» WHAT THE TASK ASKS:
Pictures do not belong in the copy; quote every entry below exactly.

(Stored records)
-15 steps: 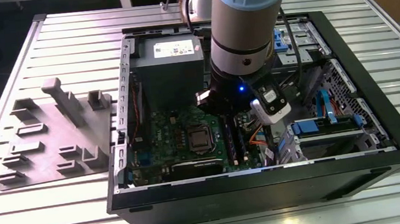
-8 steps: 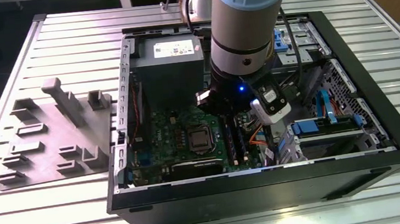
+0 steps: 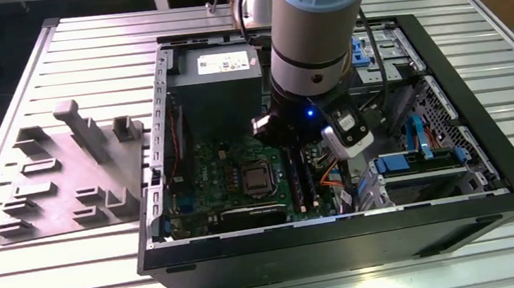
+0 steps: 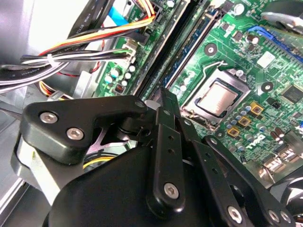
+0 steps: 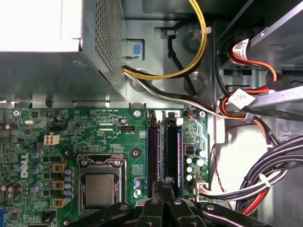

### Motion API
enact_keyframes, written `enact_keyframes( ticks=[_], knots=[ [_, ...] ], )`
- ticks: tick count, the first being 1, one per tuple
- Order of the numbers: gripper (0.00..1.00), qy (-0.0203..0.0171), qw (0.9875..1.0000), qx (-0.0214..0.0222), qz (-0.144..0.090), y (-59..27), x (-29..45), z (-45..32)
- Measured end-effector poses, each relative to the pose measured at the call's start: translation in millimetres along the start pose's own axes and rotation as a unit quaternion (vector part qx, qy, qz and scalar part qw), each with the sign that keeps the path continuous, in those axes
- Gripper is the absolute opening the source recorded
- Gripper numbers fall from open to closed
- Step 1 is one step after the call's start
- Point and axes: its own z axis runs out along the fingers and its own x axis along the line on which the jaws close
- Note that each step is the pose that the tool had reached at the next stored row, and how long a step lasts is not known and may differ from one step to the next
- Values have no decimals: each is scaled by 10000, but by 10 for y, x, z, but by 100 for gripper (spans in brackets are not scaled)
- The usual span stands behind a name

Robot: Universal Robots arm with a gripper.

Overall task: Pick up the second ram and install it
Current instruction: 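Press down the second ram until it locks into place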

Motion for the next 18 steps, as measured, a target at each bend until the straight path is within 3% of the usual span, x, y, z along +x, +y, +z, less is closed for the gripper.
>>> enact_keyframes(
  ticks=[5, 18],
  knots=[
    [10, -1, 10000, 0, 1, 44, 1, 5],
    [10, -2, 10000, 0, 5, 268, 5, 30]
  ],
)
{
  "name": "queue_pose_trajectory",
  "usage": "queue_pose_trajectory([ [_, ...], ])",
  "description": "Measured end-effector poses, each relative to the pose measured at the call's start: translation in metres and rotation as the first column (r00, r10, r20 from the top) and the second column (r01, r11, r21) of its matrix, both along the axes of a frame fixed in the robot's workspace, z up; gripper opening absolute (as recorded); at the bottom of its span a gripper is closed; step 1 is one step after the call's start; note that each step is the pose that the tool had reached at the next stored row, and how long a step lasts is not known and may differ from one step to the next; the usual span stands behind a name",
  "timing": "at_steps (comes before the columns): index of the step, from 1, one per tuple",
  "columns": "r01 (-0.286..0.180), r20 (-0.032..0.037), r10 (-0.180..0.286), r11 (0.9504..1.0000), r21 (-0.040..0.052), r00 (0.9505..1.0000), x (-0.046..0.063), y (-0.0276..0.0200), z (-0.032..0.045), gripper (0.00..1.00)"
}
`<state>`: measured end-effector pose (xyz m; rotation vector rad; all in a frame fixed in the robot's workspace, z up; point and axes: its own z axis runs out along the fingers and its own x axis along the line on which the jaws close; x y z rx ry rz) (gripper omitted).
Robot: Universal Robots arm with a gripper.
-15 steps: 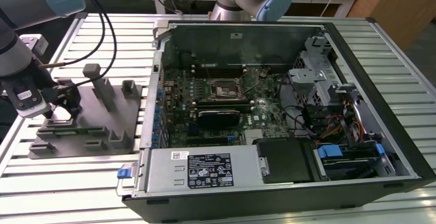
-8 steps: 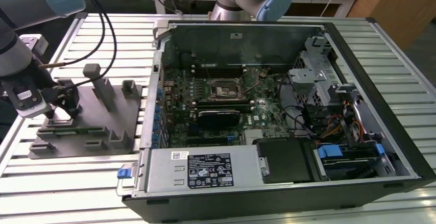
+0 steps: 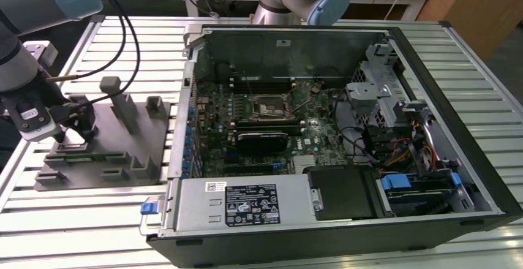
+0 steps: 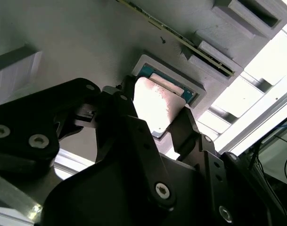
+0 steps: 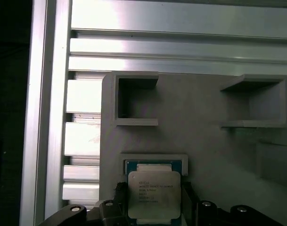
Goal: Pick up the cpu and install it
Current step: 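Pick up the cpu and move it towards the insertion slot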
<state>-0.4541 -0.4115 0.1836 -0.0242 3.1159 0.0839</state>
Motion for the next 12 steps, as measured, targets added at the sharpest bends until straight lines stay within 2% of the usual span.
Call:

» SOLUTION TO THIS TASK:
-15 steps: 
-8 steps: 
+0 steps: 
+0 steps: 
+0 steps: 

### Motion API
enact_keyframes, written `enact_keyframes( ticks=[_], knots=[ [_, ...] ], )`
- ticks: tick count, the first being 1, one per tuple
- Order of the numbers: gripper (0.00..1.00), qy (-0.0203..0.0171), qw (0.9875..1.0000), qx (-0.0214..0.0222), qz (-0.144..0.090), y (-59..27), x (-29..45), z (-45..32)
- Measured end-effector poses, each relative to the pose measured at the call's start: translation in millimetres along the start pose's own axes and rotation as a unit quaternion (vector part qx, qy, qz and scalar part qw), each with the sign that keeps the path continuous, in those axes
- Gripper is the absolute opening the source recorded
- Gripper numbers fall from open to closed
- Step 1 is one step after the call's start
- Point and axes: its own z axis runs out along the fingers and its own x axis along the line on which the jaws close
- Note that each step is the pose that the tool had reached at the next stored row, and how long a step lasts is not known and may differ from one step to the next
- Values have no decimals: each is scaled by 10000, but by 10 for y, x, z, but by 100 for gripper (spans in brackets are not scaled)
- The usual span stands behind a name

Robot: Universal Robots arm with a gripper.

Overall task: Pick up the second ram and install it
Current instruction: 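Press down the second ram until it locks into place
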
Motion for the next 18 steps, as measured, a target at each bend until the straight path is within 3% of the usual span, x, y, z along +x, +y, +z, less is closed for the gripper.
>>> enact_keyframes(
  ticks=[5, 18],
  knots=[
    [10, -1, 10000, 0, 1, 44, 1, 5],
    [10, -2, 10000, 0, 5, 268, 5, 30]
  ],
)
{
  "name": "queue_pose_trajectory",
  "usage": "queue_pose_trajectory([ [_, ...], ])",
  "description": "Measured end-effector poses, each relative to the pose measured at the call's start: translation in metres and rotation as the first column (r00, r10, r20 from the top) and the second column (r01, r11, r21) of its matrix, both along the axes of a frame fixed in the robot's workspace, z up; gripper opening absolute (as recorded); at the bottom of its span a gripper is closed; step 1 is one step after the call's start; note that each step is the pose that the tool had reached at the next stored row, and how long a step lasts is not known and may differ from one step to the next; the usual span stands behind a name",
  "timing": "at_steps (comes before the columns): index of the step, from 1, one per tuple",
  "columns": "r01 (-0.286..0.180), r20 (-0.032..0.037), r10 (-0.180..0.286), r11 (0.9504..1.0000), r21 (-0.040..0.052), r00 (0.9505..1.0000), x (-0.046..0.063), y (-0.0276..0.0200), z (-0.032..0.045), gripper (0.00..1.00)"
}
`<state>`: measured end-effector pose (xyz m; rotation vector rad; all in a frame fixed in the robot's workspace, z up; point and axes: its own z axis runs out along the fingers and its own x axis along the line on which the jaws close; x y z rx ry rz) (gripper omitted).
Robot: Universal Robots arm with a gripper.
-15 steps: 
-8 steps: 
+0 steps: 
+0 steps: 
+0 steps: 
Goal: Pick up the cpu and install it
Current step: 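Pick up the cpu and move it towards the insertion slot
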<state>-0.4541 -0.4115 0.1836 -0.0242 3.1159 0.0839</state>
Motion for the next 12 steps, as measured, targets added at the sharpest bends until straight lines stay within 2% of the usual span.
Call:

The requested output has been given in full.